◆ Problem
List each line of the data that holds the word "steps".

◆ Given material
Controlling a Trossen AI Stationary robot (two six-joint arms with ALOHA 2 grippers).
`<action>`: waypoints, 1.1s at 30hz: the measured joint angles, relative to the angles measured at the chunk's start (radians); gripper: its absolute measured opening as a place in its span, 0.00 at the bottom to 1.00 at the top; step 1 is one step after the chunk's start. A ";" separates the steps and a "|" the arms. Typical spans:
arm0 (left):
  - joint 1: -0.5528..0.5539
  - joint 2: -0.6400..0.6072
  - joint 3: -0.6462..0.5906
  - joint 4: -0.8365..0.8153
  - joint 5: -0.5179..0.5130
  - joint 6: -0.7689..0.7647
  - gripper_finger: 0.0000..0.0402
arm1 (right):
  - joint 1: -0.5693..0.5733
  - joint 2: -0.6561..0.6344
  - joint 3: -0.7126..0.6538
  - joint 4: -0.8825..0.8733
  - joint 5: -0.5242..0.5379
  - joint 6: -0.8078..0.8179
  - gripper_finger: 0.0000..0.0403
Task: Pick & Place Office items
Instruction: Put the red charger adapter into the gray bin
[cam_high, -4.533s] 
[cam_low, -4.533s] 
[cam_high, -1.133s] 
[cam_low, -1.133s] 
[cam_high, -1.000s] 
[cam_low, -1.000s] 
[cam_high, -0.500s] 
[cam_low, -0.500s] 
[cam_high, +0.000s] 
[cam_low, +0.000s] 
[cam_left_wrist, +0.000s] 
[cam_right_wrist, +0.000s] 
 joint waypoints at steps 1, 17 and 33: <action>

◆ Answer space
`<action>`: waypoints, 1.1s at 30hz: the measured joint angles, relative to the angles measured at the chunk's start (radians); gripper: its absolute measured opening as a place in its span, 0.00 at the bottom to 1.00 at the top; step 1 is one step after the chunk's start. A ";" separates the steps and a "|" the arms. Typical spans:
 joint waypoints at steps 1, 17 and 33: <action>

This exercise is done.